Les Sages expliquent que l’inconnu ombrageux que Jacob a combattu était un ange. Lequel ? L’ange gardien d’Ésaü (Bereishit Rabbah 77:3). Avant que Jacob ne reçoive officiellement la mission d’Ésaü, une personne devait acquiescer : Ésaü lui-même. Son propre ange est venu s’opposer à Jacob et à tout ce qu’il représentait. Dans une bataille aussi bien spirituelle que physique, l’ange n’a pas réussi à vaincre la force et le courage de Jacob. Il cède. Il informa Jacob qu’un nouveau nom lui serait bientôt accordé – celui qu’Ésaü venait de perdre.
Voici en quelques mots l’histoire de Jacob et d’Ésaü. A l’origine, les deux frères devaient avoir des rôles importants en Israël – comme le souhaitait Isaac. Ésaü n’étant pas digne de remplir son rôle, Rebecca a initié un cortège d’événements dans lequel Jacob devait assumer la mission d’Ésaü en plus de la sienne. Il l’a fait avec succès, finissant par épouser l’âme sœur d’Ésaü et gagnant un nouveau nom.

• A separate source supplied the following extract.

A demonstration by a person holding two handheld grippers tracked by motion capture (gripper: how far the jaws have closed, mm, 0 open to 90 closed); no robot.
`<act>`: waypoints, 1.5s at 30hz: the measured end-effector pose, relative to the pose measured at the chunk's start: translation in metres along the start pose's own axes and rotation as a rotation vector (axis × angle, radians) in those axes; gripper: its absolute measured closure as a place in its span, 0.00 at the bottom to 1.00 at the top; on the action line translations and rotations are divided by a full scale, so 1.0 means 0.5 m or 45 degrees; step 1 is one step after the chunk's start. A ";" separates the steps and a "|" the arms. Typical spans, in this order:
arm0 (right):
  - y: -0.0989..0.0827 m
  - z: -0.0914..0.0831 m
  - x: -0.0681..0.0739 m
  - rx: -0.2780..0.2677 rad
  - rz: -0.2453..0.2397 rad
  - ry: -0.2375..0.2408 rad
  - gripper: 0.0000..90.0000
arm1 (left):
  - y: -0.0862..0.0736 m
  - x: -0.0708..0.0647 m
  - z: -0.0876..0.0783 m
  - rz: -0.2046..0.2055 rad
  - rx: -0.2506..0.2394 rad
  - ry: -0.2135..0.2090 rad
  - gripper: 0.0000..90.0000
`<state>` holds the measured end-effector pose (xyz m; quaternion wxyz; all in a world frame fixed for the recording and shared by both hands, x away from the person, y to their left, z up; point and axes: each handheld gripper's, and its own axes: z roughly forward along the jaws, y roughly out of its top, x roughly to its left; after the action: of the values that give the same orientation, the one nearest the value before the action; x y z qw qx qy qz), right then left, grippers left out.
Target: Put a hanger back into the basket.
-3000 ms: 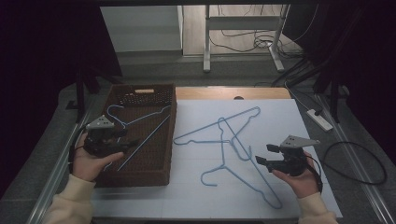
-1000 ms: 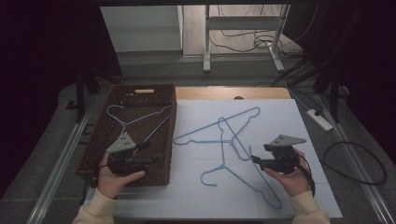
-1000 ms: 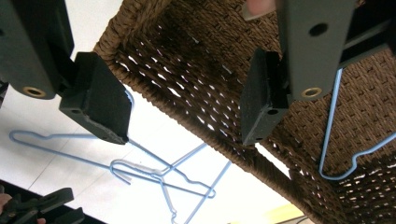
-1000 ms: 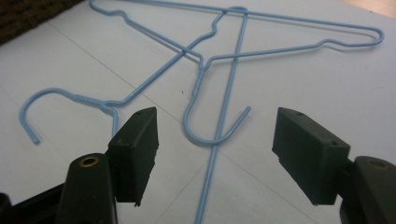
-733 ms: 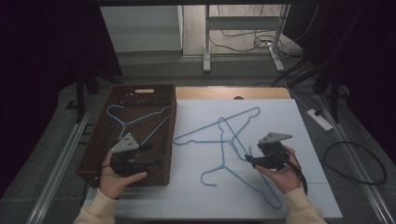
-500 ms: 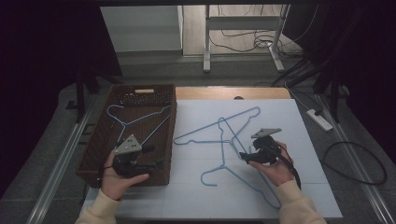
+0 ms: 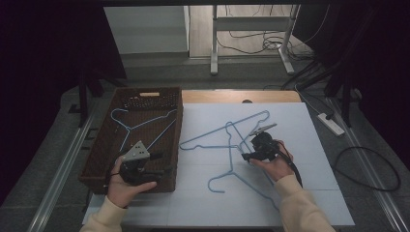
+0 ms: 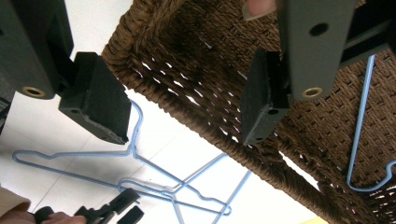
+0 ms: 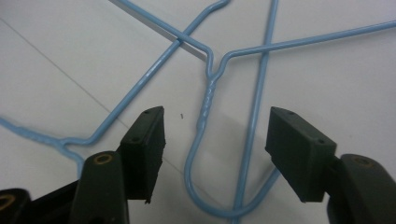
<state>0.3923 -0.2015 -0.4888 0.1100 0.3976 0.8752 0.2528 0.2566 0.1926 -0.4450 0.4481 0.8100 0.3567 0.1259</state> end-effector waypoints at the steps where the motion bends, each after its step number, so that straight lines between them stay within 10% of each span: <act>1: 0.004 0.005 0.000 0.016 -0.003 -0.003 0.45 | 0.000 0.000 0.000 0.000 -0.001 0.001 0.39; 27: 0.074 0.065 0.022 0.289 0.062 -0.093 0.96 | 0.002 -0.004 -0.005 0.009 -0.013 0.009 0.38; 45: 0.057 -0.036 -0.015 0.114 0.139 -0.023 0.97 | 0.011 -0.019 0.000 0.037 -0.020 0.019 0.39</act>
<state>0.4084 -0.1976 -0.4586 0.0861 0.4514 0.8617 0.2152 0.2523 0.1843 -0.4395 0.4499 0.8106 0.3472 0.1413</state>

Mais il y a un aparté important dans cette histoire. Qu’est-il arrivé à Ésaü dans tout cela ? Il a été laissé de côté, ne devant plus jouer un rôle décisif dans l’histoire du monde. Lorsqu’il découvre pour la première fois que Jacob a pris ses bénédictions, il pousse un cri – « un cri très grand et amer » (Gen. 27:34). Les Sages nous enseignent que son cri a été entendu ; il se répercutera à travers les âges. Certes, il ne pouvait nier que Jacob était le frère le plus méritant. Pourtant, il ressentait amèrement sa perte et attendait le jour où il pourrait le venger.

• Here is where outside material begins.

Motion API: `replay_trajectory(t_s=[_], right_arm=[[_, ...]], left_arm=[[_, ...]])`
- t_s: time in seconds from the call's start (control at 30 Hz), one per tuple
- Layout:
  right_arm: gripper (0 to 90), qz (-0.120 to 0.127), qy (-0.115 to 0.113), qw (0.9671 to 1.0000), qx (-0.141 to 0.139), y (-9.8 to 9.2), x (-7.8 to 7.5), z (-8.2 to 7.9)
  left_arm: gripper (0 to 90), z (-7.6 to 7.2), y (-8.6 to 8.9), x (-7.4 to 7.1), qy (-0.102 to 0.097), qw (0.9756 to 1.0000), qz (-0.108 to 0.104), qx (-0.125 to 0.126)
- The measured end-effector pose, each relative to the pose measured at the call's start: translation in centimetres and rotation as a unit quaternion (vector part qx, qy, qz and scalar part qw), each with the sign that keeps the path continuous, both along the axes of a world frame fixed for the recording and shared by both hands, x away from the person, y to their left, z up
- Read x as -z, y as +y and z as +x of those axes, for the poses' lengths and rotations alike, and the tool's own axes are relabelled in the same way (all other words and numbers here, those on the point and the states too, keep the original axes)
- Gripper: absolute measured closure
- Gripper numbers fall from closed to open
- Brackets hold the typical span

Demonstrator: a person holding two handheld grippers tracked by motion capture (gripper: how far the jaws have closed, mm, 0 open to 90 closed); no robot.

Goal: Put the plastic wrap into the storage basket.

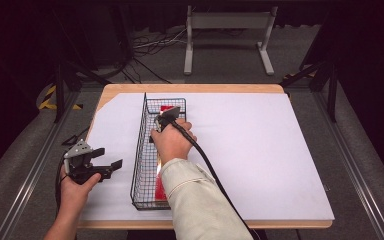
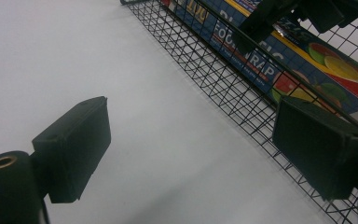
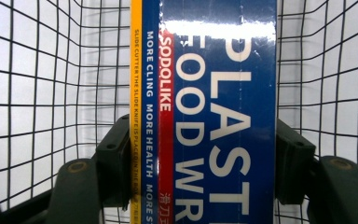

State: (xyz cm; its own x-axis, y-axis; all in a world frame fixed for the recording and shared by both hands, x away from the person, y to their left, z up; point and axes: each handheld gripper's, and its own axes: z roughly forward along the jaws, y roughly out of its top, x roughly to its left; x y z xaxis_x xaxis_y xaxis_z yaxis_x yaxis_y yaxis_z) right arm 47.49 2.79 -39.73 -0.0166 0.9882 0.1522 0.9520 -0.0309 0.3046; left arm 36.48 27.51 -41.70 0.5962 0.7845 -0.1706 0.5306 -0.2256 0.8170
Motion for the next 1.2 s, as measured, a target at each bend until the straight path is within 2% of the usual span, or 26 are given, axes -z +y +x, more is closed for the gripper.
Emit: replay_trajectory(t_s=[0.17,0.27,0.37,0.4,0.5,0.53,0.57,0.67,0.7,0.77,0.8,0.87,0.93,1.07,1.13,1.2], right_arm=[[29.8,0.019,-0.017,0.9997,-0.003,-0.1,-0.8,0.0],[27.0,0.018,-0.040,0.9990,-0.011,-0.4,-1.5,-0.1],[26.0,0.021,-0.071,0.9966,-0.036,-0.7,-2.2,-0.2],[25.7,0.022,-0.085,0.9949,-0.051,-0.9,-2.5,-0.2],[25.7,0.023,-0.110,0.9912,-0.070,-1.2,-3.3,-0.4],[25.7,0.023,-0.110,0.9912,-0.070,-1.2,-3.3,-0.4],[24.5,0.027,-0.130,0.9874,-0.087,-1.4,-3.7,-0.4],[23.8,0.032,-0.155,0.9787,-0.131,-1.9,-4.5,-0.4],[24.2,0.030,-0.160,0.9768,-0.139,-2.1,-4.8,-0.4],[24.0,0.033,-0.175,0.9705,-0.163,-2.6,-5.3,-0.5],[24.2,0.032,-0.179,0.9689,-0.167,-2.9,-5.5,-0.5],[22.1,0.026,-0.195,0.9633,-0.183,-3.5,-6.0,-0.5],[22.1,0.015,-0.199,0.9611,-0.191,-4.3,-6.3,-0.5],[21.8,0.024,-0.205,0.9566,-0.206,-6.1,-7.2,-0.6],[21.4,0.029,-0.213,0.9516,-0.219,-7.3,-7.7,-0.6],[20.6,0.030,-0.214,0.9493,-0.228,-8.1,-8.0,-0.8]], left_arm=[[12.1,0.0,0.1,0.0,0.000,1.0000,0.000,-0.001],[12.1,0.0,0.1,0.0,0.002,1.0000,-0.001,-0.001],[12.1,-0.1,0.1,0.0,0.000,1.0000,0.000,-0.003],[12.1,-0.1,0.1,0.0,-0.001,1.0000,0.001,-0.003],[12.1,-0.1,0.1,0.0,0.001,1.0000,0.000,-0.003],[12.1,-0.1,0.1,0.0,0.000,1.0000,0.001,-0.002],[12.1,0.0,0.0,0.0,0.002,1.0000,-0.001,-0.001],[12.1,0.0,0.0,0.1,0.000,1.0000,0.003,-0.001],[12.1,-0.1,0.0,0.1,0.001,1.0000,0.002,0.001],[12.1,-0.2,0.1,0.1,-0.001,1.0000,0.001,0.000],[12.1,-0.2,0.2,0.1,0.001,1.0000,-0.002,-0.003],[12.1,-0.2,0.4,0.0,-0.001,1.0000,-0.001,-0.003],[12.0,-0.2,0.4,0.1,-0.002,1.0000,0.003,-0.007],[11.8,0.0,0.3,0.3,-0.003,0.9999,0.011,-0.008],[11.7,0.0,0.2,0.3,-0.001,0.9999,0.011,-0.007],[11.6,0.0,0.3,0.3,-0.005,0.9999,0.011,-0.005]])
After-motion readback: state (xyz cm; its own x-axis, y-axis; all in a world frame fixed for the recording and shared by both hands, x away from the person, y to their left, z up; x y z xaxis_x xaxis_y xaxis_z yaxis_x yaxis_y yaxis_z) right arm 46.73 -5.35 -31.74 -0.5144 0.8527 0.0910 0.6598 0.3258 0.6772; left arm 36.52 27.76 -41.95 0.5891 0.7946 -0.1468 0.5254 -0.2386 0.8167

Si les Enfants d’Israël se montraient à la hauteur de son rôle, le cri d’Ésaü ne serait pas entendu. Son ressentiment serait sans fondement. Mais s’ils échouaient, le cri amer d’Ésaü se répercuterait. Isaac l’a béni en lui disant qu’il vivrait de son épée. Il servirait son frère Jacob, mais lorsqu’il ressentirait à juste titre la domination de Jacob, il se rebellerait contre lui (27:40).

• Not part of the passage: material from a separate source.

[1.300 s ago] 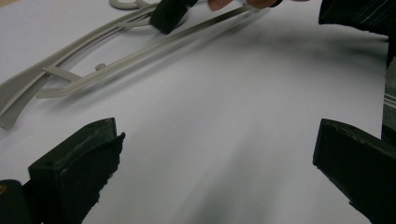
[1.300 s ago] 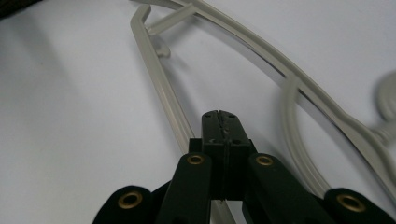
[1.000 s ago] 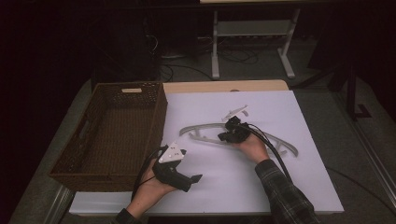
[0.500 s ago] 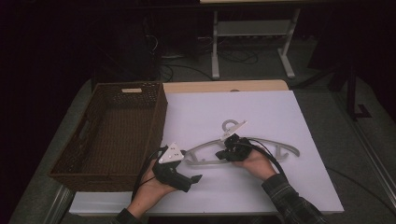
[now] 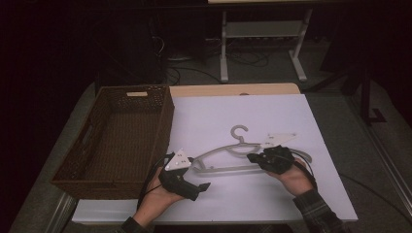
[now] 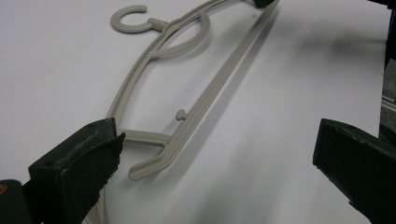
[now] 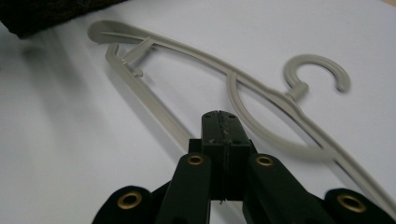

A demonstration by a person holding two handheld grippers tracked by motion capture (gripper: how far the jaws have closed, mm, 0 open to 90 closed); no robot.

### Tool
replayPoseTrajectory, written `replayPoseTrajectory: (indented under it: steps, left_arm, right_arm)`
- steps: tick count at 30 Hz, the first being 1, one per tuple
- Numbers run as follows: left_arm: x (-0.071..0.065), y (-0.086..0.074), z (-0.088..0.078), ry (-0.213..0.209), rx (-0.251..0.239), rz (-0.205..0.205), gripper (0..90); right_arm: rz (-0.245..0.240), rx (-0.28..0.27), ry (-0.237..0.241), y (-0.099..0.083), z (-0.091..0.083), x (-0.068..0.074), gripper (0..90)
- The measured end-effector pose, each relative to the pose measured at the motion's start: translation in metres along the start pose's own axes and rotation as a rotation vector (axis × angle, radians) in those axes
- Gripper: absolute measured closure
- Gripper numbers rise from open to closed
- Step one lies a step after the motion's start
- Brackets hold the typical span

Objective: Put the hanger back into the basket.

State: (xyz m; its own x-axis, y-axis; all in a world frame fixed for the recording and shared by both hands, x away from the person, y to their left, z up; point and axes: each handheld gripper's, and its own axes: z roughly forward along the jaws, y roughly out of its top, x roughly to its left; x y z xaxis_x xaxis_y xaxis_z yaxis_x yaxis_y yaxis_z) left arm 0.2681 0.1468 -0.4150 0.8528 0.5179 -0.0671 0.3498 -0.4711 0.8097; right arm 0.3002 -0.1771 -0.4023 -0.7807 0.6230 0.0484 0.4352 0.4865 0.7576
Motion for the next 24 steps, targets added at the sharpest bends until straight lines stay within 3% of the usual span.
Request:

C’est donc la suite de l’histoire d’Israël. Jacob et ses descendants auraient deux missions à remplir. Pourtant, il y a aussi un Ésaü blessé qui cherche à venger son prestige perdu. Si Israël remplit sa mission, il conduira toute l’humanité – même Ésaü – au salut. Dans le cas contraire, Ésaü et son épée seraient là, prêts à intervenir.
Sur la base principalement de réflexions entendues de mon professeur Rabbi Yochanan Zweig.